Si le salaire de marché passe au-dessus de son niveau naturel, les conditions d’existence s’améliorent, la mortalité infantile diminue, ce qui finit par accroitre la quantité de main d’œuvre offerte sur le marché et par faire diminuer les salaires en dessous de leur niveau de subsistance. En résultent surmortalité et émigration puis une pénurie de main d’oeuvre qui fait par la suite remonter les salaires de marché. Ce raisonnement qui fait dépendre le nombre des hommes de paramètres économiques est à relier au principe de population défendu par Malthus.

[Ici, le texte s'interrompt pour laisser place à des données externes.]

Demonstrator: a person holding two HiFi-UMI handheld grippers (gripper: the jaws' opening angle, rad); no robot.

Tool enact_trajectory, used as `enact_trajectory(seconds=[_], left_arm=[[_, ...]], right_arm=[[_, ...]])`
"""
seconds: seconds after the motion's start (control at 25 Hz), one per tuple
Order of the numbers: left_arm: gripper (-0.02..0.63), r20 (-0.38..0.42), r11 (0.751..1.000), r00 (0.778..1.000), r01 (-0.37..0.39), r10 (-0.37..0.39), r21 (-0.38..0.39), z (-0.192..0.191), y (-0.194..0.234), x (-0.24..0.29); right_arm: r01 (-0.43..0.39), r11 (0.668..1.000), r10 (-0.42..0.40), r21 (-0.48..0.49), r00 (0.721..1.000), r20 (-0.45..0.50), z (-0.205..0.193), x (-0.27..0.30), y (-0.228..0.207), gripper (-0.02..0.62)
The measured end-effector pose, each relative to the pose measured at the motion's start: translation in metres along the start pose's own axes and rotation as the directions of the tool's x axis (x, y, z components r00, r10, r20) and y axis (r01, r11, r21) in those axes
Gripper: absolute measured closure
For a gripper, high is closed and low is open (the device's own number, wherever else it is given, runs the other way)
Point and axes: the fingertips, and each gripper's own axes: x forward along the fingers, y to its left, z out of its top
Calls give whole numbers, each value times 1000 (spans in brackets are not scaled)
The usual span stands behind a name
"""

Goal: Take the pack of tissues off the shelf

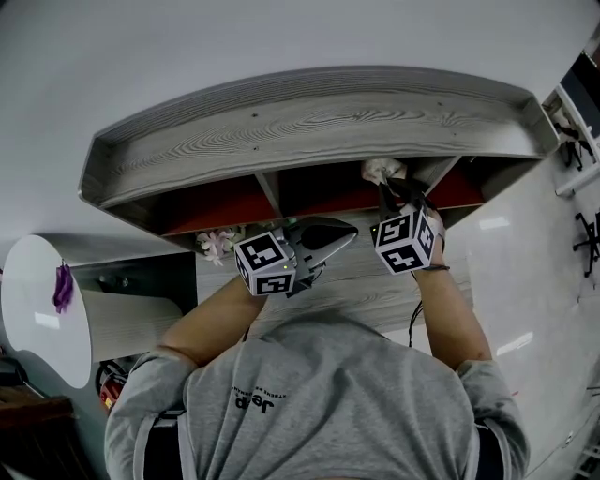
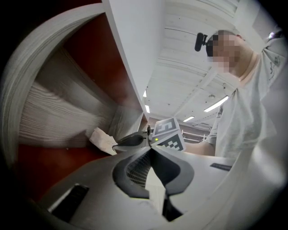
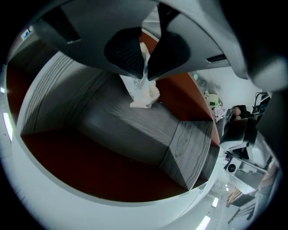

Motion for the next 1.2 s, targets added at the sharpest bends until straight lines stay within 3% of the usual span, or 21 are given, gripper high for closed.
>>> enact_trajectory(seconds=[0.52,0.96,1.2], left_arm=[[583,33,997,996,-80,80,3,-2,-2,-35],[583,58,988,986,-154,155,-19,-24,-20,-63],[583,69,971,969,-237,239,-34,-42,-33,-78]], right_arm=[[-72,997,73,-21,995,71,20,-38,25,546],[-166,985,170,-52,982,77,8,-61,74,546],[-246,965,254,-95,963,85,-4,-72,102,546]])
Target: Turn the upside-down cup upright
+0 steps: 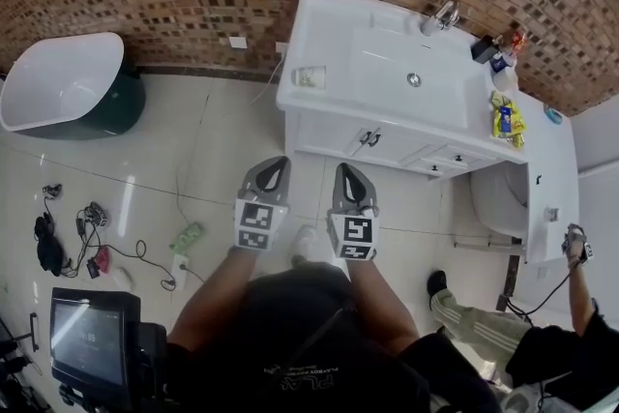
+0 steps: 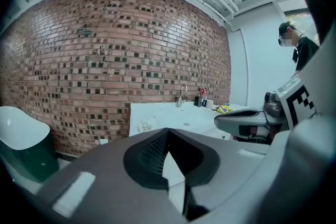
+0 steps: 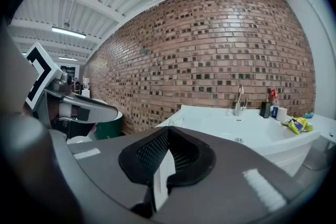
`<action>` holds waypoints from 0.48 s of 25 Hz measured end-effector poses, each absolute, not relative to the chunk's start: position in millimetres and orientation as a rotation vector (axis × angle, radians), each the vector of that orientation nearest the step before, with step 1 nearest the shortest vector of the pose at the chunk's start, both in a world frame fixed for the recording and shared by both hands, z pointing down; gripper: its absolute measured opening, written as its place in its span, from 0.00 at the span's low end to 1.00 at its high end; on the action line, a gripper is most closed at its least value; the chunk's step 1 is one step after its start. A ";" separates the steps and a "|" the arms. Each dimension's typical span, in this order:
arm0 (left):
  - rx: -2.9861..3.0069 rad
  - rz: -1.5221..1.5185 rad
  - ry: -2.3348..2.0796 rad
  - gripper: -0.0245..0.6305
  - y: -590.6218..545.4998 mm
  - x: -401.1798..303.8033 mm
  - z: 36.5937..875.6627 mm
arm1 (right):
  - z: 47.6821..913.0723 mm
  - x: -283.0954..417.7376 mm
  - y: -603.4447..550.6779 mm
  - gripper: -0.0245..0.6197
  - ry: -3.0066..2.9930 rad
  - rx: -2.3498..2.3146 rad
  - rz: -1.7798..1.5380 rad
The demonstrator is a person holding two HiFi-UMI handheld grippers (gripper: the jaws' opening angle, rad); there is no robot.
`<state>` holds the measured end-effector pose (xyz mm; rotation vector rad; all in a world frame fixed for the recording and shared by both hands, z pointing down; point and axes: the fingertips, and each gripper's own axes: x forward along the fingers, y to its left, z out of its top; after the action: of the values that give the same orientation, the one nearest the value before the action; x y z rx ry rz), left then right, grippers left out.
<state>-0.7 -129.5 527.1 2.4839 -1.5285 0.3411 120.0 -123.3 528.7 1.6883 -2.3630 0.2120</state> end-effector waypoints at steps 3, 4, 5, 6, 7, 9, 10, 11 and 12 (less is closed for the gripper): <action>2.479 0.346 -1.544 0.04 -148.2 7.3 524.7 | 534.1 122.0 -138.7 0.06 -2.379 1.656 0.230; 2.478 0.348 -1.549 0.04 -154.0 10.5 523.7 | 535.3 124.1 -143.9 0.06 -2.382 1.649 0.235; 2.477 0.348 -1.554 0.04 -159.7 14.0 523.0 | 535.3 126.8 -149.4 0.06 -2.386 1.646 0.239; 2.474 0.348 -1.557 0.04 -165.0 17.1 523.2 | 534.8 129.1 -154.7 0.06 -2.389 1.645 0.242; 2.468 0.350 -1.561 0.04 -169.7 19.2 524.1 | 534.9 130.4 -159.5 0.06 -2.394 1.641 0.245; 2.453 0.362 -1.569 0.04 -178.5 21.0 526.8 | 536.6 129.8 -168.3 0.06 -2.406 1.627 0.252; 2.445 0.367 -1.574 0.04 -183.3 21.6 527.2 | 537.6 129.4 -172.3 0.06 -2.411 1.619 0.258; 2.438 0.366 -1.580 0.04 -188.3 22.6 526.5 | 538.5 129.8 -175.9 0.06 -2.415 1.611 0.265; 2.435 0.363 -1.588 0.04 -193.4 23.7 524.9 | 539.6 131.0 -179.3 0.06 -2.417 1.605 0.271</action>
<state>23.7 -193.4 524.9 2.4350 -1.5875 0.3630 131.0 -179.3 539.6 1.6046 -2.4172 0.2709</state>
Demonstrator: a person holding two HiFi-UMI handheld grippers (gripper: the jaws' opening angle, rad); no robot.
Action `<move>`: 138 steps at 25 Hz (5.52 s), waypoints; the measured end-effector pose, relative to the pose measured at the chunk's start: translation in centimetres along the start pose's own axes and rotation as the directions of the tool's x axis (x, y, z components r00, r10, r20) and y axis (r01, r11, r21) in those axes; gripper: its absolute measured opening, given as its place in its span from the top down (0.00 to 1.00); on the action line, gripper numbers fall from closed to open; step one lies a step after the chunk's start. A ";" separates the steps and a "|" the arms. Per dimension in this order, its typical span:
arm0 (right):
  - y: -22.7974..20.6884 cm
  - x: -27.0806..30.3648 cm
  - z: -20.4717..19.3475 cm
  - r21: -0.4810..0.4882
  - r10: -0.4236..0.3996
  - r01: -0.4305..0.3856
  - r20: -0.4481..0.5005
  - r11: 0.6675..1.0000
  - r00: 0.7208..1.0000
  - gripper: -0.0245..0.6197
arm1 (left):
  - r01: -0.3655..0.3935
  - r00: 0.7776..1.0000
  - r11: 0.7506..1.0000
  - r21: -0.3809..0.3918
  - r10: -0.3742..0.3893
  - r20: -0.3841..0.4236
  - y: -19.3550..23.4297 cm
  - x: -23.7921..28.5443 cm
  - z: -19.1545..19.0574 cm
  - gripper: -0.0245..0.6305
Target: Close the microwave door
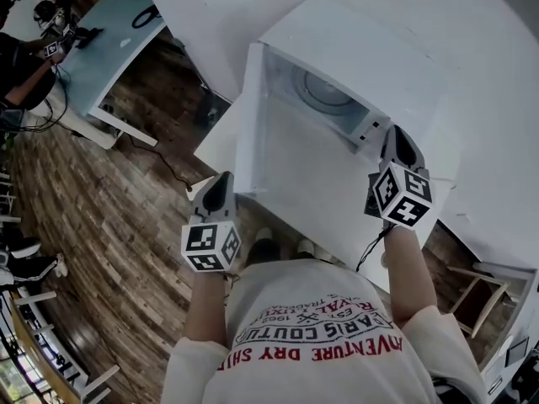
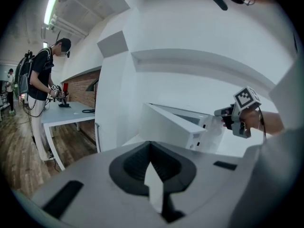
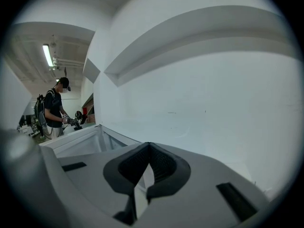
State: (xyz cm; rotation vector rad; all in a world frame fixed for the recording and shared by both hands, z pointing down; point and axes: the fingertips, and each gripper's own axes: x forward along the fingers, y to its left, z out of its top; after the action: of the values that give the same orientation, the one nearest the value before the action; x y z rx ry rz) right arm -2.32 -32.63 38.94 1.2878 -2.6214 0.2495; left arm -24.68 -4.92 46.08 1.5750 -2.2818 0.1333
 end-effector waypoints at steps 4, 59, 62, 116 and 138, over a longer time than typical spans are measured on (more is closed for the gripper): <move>-0.1 -0.1 0.0 0.013 0.032 -0.032 0.006 0.999 0.999 0.95 | 0.017 1.000 0.999 0.028 -0.016 -0.026 -3.0 0.8 -0.3 0.97; -0.9 -0.2 -0.4 -0.032 -0.157 0.155 -0.046 0.987 0.987 0.95 | 0.703 0.710 0.659 0.267 -0.671 -0.215 -19.7 18.6 2.8 0.97; -1.0 -0.3 -0.4 0.003 -0.149 0.149 -0.038 0.989 0.988 0.94 | 0.682 0.730 0.677 0.275 -0.653 -0.203 -19.7 18.7 2.6 0.97; 5.9 -3.7 -3.9 0.075 -0.289 0.281 0.134 0.957 0.948 0.95 | 0.777 0.608 0.571 0.265 -0.790 -0.080 -16.7 13.1 8.5 0.97; 7.2 -3.0 -5.4 0.037 -0.266 0.264 0.068 0.964 0.962 0.95 | 0.784 0.605 0.573 0.239 -0.792 -0.084 -16.1 12.7 7.6 0.97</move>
State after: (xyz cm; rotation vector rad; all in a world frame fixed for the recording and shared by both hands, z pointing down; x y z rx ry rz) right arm -5.60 -24.69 42.92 1.6661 -2.4721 0.1983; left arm -15.69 -24.26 41.36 2.5967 -1.3784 0.1609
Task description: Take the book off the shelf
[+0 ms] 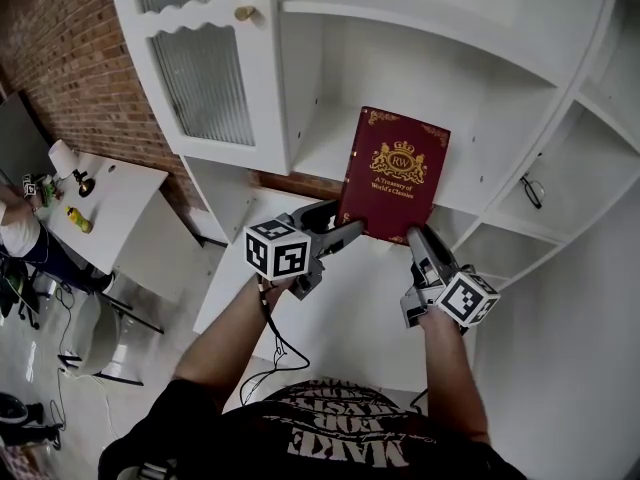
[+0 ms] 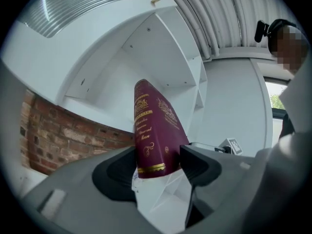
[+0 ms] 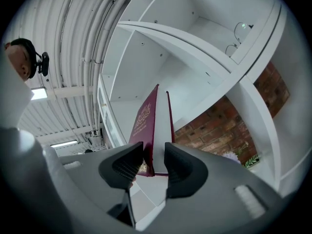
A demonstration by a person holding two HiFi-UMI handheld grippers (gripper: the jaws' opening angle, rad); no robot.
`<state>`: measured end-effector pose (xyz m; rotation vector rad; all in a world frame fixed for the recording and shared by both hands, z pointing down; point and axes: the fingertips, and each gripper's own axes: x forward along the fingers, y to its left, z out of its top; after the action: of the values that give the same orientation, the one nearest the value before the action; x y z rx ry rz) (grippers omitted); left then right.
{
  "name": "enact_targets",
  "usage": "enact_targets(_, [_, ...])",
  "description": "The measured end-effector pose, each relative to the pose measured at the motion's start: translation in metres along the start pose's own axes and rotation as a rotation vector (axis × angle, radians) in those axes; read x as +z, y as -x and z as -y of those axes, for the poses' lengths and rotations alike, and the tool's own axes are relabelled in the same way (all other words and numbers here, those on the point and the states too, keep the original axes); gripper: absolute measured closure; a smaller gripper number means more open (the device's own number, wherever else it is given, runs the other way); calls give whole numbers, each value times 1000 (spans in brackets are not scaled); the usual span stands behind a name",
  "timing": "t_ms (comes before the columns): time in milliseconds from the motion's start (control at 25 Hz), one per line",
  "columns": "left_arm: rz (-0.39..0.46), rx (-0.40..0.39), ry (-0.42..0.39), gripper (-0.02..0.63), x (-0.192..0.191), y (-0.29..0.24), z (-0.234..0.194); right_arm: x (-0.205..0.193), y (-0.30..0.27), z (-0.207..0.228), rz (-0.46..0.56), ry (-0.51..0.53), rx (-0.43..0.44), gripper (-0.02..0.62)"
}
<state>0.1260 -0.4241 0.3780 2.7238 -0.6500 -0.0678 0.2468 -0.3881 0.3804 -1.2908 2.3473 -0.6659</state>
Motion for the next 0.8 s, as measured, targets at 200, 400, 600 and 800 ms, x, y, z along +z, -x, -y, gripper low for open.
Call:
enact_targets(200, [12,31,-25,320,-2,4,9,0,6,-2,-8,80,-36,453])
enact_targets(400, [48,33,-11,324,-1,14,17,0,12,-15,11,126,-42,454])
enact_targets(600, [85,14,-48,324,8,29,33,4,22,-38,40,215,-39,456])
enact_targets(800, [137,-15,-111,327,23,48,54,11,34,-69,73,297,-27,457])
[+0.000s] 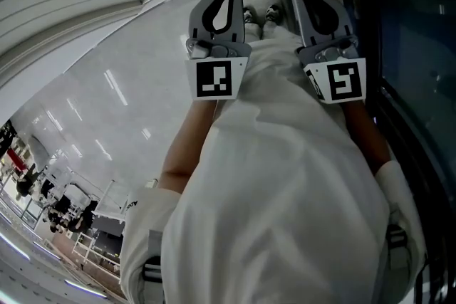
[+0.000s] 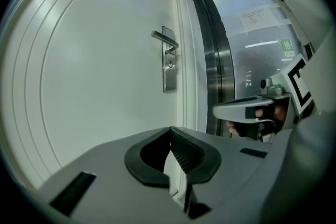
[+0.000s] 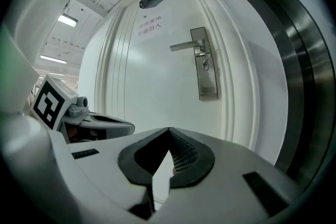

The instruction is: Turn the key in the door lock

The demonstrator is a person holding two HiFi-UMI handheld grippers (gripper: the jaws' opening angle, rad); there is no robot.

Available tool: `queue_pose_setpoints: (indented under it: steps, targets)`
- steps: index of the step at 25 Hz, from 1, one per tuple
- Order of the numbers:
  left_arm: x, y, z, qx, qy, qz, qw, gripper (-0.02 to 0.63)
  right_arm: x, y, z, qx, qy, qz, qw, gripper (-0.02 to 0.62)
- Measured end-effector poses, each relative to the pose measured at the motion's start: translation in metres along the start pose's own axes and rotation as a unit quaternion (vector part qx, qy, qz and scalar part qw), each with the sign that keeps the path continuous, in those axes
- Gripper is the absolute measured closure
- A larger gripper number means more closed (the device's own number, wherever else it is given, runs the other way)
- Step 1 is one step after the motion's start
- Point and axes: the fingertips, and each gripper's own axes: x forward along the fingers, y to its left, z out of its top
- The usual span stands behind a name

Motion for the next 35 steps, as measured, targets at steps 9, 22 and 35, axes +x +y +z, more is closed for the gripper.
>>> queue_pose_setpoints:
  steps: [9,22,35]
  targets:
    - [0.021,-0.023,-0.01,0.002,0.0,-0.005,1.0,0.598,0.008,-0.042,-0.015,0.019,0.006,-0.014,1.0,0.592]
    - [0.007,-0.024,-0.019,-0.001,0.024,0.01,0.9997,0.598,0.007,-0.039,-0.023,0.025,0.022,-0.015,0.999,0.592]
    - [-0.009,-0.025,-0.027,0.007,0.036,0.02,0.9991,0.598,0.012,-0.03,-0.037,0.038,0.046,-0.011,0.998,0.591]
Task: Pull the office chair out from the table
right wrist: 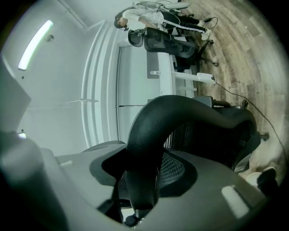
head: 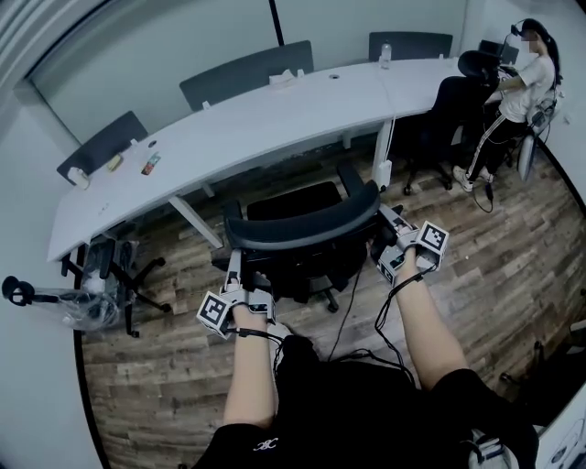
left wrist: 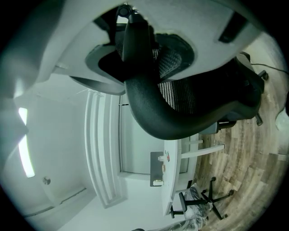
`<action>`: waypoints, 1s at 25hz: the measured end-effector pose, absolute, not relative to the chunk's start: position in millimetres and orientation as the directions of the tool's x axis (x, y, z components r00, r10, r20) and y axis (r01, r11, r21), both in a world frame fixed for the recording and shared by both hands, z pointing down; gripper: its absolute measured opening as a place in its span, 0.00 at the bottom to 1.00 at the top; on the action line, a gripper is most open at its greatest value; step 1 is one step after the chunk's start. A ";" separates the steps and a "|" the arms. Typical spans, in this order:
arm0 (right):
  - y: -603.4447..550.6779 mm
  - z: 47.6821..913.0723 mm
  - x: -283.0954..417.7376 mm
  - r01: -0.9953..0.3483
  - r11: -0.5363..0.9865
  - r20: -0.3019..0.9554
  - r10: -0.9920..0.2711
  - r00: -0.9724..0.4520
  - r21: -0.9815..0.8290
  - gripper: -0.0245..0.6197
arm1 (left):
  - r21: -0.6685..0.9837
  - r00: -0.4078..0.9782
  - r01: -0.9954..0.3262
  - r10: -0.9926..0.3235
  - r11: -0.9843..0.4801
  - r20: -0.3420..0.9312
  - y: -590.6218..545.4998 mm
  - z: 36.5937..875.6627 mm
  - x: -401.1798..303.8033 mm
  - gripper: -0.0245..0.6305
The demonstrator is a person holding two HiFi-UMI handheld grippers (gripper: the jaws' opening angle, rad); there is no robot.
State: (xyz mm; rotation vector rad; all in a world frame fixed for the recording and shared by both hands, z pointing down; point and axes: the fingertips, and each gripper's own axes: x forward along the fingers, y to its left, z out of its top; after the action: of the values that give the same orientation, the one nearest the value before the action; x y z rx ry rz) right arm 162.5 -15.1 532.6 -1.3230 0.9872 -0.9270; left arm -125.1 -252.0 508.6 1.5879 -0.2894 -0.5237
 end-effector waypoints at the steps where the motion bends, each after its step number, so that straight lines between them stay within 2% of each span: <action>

4 – La théorie de la rente différentielle et le blocage de la croissance
Ricardo pose qu’au fur et à mesure que la population augmente sont mises en culture des terres de moins en moins fertiles ou de plus en plus éloignées des lieux de consommation. Le coût de production de l’alimentation devient de ce fait de plus en plus élevé. Mais si les coûts diffèrent d’une terre à une autre, le prix de marché est unique. Pour les terres les plus fertiles l’écart entre prix et coûts ne cesse d’augmenter. La part du revenu national qu’absorbe cette rente différentielle s’élève de même que celle des salaires (croissante puisque les prix montent) et celle du profit ne cesse de se réduire jusqu’à tomber à un niveau très bas. Le profit étant la clé de l’accumulation du capital, celle-ci se bloque. L’économie entre dans un état stationnaire. Si pour les classiques la croissance n’est pas menacée par des crises de surproduction en vertu de la loi des débouchés, à terme elle doit nécessairement disparaître. La seule solution qu’envisage Ricardo est la suppression des mesures protectionnistes (« corn laws ») empêchant l’importation de blé à bas prix produit à l’étranger. En provoquant la chute des parts de la rente et des salaires, leur abrogation aurait pour effet de faire remonter celle du profit et de repousser l’échéance de l’état stationnaire. Elle sera effective en Grande Bretagne en 1846.
Eléments à retenir
- Le principe de population : la population croit de manière géométrique (1,2,4,8, 16 etc.) et les subsistances au mieux de manière arithmétique (1,2,3,4, 5 etc.).
- La loi des débouchés (suite) : si l’offre crée sa propre demande, il ne peut y avoir de crise générale de surproduction.